Exercise directions>
Every picture should be left out, but the lines below must be repeated exactly.

++++++++++++++++++++

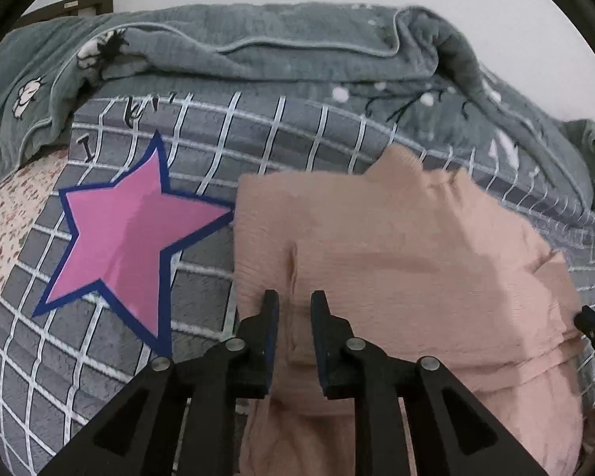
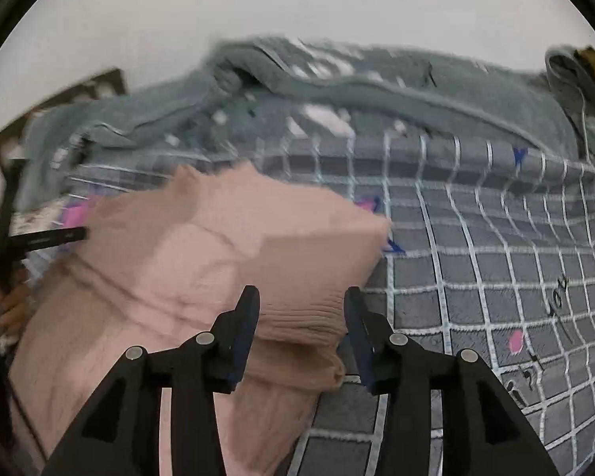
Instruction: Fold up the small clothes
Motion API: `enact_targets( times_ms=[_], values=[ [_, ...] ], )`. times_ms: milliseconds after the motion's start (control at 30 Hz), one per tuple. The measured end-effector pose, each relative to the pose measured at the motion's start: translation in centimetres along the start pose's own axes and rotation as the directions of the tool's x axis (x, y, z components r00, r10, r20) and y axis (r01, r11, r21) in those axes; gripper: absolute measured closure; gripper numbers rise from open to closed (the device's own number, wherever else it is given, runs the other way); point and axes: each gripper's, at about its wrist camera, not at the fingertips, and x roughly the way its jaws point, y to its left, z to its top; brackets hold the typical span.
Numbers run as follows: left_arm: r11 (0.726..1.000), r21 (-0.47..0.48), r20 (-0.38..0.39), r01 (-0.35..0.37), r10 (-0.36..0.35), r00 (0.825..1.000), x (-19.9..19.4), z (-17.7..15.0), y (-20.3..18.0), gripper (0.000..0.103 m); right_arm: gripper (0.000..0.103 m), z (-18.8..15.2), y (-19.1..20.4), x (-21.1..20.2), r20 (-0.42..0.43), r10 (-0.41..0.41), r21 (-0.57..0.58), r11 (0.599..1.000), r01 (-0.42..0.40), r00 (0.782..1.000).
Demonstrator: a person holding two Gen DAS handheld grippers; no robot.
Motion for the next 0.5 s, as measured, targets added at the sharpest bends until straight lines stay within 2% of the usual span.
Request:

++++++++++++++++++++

Final answer>
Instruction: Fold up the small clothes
Motion API: `enact_targets( times_ms=[_], values=[ [_, ...] ], )`. times_ms: milliseconds after the motion's start (control at 30 Hz), one per tuple. The measured end-effector pose, each relative to the pose measured at the motion's start: translation in centimetres along the start pose's own axes and rotation as the directions of the tool's x axis (x, y, z components r00, r10, r20) and y axis (r01, r11, r21) in those axes; gripper: absolute measured closure; gripper numbers rise from open to closed (the device's own number, wherever else it is given, runs the other way); point and axes: each gripper's, at about its wrist camera, not at the fingertips, and x roughly the way its jaws point, y to its left, z to its top; brackets hold the typical span.
Numbers run as follows: left_arm: r11 (0.726..1.000), r21 (-0.47..0.48), r20 (-0.38..0.39), r01 (-0.35..0.37), r10 (-0.36..0.35), r00 (0.825..1.000), x (-19.9..19.4), z (-17.7..15.0), y (-20.3..18.0), gripper (0.000..0.103 m); right_arm: gripper (0.000..0.103 m), z (-18.8..15.2), y (-19.1..20.4), x (-21.1..20.2), r20 (-0.42..0.43), r10 (-0.41..0.41), r21 (-0.57..0.58), r11 (0.599..1.000), r01 (-0.42..0.40), r00 (0.782..1.000).
Demonstrator: a person holding two Gen DAS handheld grippers; no robot.
Motion for the next 0.5 s, as measured, targets added at the sharpest bends until straight lines stay within 2% of the usual span.
Request:

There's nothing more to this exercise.